• TASK DESCRIPTION: Using the listing below, print exactly everything from the line with "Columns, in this" down to the line with "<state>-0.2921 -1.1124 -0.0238", both included, and nothing more.

* * * * *

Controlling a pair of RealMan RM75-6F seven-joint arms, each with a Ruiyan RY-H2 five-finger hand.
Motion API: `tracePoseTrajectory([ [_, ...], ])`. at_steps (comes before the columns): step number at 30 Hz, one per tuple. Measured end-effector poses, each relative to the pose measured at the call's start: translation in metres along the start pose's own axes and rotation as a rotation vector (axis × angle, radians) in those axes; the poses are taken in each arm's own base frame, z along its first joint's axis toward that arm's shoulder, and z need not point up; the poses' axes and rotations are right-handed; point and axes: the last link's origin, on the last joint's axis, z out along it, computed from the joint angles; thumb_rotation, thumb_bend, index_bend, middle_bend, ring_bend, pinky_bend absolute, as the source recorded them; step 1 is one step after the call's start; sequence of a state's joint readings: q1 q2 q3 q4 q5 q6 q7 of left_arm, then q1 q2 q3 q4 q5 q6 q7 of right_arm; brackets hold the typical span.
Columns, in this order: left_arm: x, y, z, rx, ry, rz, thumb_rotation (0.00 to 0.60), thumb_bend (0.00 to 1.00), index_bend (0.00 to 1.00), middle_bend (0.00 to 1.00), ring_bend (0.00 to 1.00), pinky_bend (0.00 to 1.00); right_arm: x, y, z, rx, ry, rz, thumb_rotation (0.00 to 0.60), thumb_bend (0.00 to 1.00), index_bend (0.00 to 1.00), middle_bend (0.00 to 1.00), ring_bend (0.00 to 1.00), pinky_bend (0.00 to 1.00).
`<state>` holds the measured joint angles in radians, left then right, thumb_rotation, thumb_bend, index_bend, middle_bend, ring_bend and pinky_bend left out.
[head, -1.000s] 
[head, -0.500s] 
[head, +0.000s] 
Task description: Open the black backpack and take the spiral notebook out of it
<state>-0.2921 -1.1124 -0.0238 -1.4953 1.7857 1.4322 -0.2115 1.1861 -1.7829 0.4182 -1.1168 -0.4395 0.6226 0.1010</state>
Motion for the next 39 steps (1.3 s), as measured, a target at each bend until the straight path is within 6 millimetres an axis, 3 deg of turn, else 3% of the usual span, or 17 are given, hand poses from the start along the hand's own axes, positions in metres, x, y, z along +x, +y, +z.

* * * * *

• RESPONSE:
Columns, in this order: left_arm: x, y, z, rx, ry, rz, thumb_rotation (0.00 to 0.60), thumb_bend (0.00 to 1.00), index_bend (0.00 to 1.00), middle_bend (0.00 to 1.00), ring_bend (0.00 to 1.00), pinky_bend (0.00 to 1.00); right_arm: x, y, z, rx, ry, rz, thumb_rotation (0.00 to 0.60), thumb_bend (0.00 to 1.00), index_bend (0.00 to 1.00), middle_bend (0.00 to 1.00), ring_bend (0.00 to 1.00), pinky_bend (0.00 to 1.00).
`<state>` holds the measured joint angles in radians, left then right, thumb_rotation, thumb_bend, index_bend, middle_bend, ring_bend and pinky_bend left out.
[head, -1.000s] 
[head, -0.500s] 
[head, +0.000s] 
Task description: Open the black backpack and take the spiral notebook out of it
<state>-0.2921 -1.1124 -0.0238 -1.4953 1.7857 1.4322 -0.2115 1.1861 -1.7829 0.4182 -1.1168 -0.4395 0.6226 0.1010</state>

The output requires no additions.